WHAT IS REQUIRED: Leave out every picture, and restate word for word only the lines from the one containing "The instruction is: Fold" through the end of the material.
--
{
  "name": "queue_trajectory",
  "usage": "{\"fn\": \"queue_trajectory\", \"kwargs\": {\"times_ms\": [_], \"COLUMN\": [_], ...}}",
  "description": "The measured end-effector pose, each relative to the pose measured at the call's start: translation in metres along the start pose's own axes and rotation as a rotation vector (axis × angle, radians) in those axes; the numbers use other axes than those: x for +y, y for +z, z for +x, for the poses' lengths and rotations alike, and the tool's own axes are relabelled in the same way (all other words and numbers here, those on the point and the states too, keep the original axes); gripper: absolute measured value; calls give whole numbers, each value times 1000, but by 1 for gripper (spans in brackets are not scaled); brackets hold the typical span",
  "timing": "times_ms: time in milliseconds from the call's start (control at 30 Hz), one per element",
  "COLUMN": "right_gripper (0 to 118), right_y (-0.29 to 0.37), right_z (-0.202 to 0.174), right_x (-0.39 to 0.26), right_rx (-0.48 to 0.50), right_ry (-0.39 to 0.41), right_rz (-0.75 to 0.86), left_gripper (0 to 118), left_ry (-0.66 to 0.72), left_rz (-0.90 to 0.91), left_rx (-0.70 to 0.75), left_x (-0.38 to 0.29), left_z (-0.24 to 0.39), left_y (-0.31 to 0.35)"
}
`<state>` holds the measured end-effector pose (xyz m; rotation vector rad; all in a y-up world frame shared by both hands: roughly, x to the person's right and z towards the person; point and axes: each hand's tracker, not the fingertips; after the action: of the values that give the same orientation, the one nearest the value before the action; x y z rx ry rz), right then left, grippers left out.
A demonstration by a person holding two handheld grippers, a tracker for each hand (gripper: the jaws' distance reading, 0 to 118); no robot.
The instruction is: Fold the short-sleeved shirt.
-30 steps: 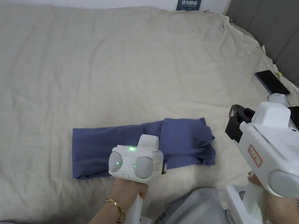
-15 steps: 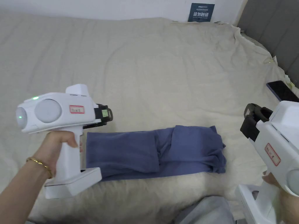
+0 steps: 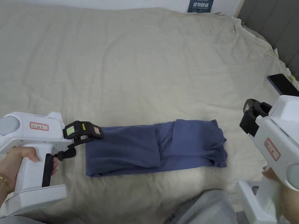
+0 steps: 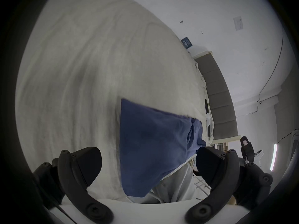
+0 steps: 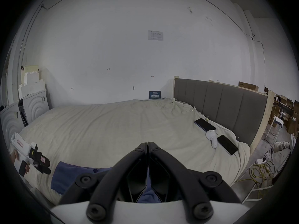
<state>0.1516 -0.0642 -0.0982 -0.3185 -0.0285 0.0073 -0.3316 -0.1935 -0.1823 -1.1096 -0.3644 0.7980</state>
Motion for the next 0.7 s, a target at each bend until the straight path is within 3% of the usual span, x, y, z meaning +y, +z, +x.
{"fn": "queue_trajectory", "kwargs": {"times_ms": [67,167,300,333,400,700], "right_gripper": [0,0,0,0,0,0], "right_y": [-1,-3,-7,-9,-12,-18], "right_z": [-1,-1,0,0,0,-7], "right_x": [-1,-4,-9,-11,-14,-21], "right_rx": [-8,-14,-23,-24,-27,-5], "right_ry": [8,9,11,13,10,11], "right_rz": [-6,-16,-36,-44,-59,-91], "left_gripper": [110,65,61,49,11,4], "left_ry": [13,48,58,54,6,42], "left_rz": [-28,-49,-32,-35,-27,-27], "left_rx": [-8,-18,-63,-51,79,121], "left_x": [0,-8,-6,-4,-3,3], "left_z": [-4,-7,-10,-8,-7,27], "left_y": [-7,-19,-23,-23,-29,-10]}}
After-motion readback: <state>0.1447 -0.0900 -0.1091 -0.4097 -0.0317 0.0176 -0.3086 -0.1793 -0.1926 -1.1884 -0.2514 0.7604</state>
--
RESULT OF THIS EXERCISE:
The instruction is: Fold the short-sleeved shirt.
-30 steps: 
-15 steps: 
+0 steps: 
+0 steps: 
+0 steps: 
<state>0.1516 -0.0642 -0.0982 -0.3185 -0.0285 0.0073 -0.3316 -0.1935 -0.1823 -1.1096 -0.3644 0.7980</state>
Motion for the next 0.7 s, a target at each bend until the straight path is within 3% of the usual span, x, y, z meaning +y, +z, +x.
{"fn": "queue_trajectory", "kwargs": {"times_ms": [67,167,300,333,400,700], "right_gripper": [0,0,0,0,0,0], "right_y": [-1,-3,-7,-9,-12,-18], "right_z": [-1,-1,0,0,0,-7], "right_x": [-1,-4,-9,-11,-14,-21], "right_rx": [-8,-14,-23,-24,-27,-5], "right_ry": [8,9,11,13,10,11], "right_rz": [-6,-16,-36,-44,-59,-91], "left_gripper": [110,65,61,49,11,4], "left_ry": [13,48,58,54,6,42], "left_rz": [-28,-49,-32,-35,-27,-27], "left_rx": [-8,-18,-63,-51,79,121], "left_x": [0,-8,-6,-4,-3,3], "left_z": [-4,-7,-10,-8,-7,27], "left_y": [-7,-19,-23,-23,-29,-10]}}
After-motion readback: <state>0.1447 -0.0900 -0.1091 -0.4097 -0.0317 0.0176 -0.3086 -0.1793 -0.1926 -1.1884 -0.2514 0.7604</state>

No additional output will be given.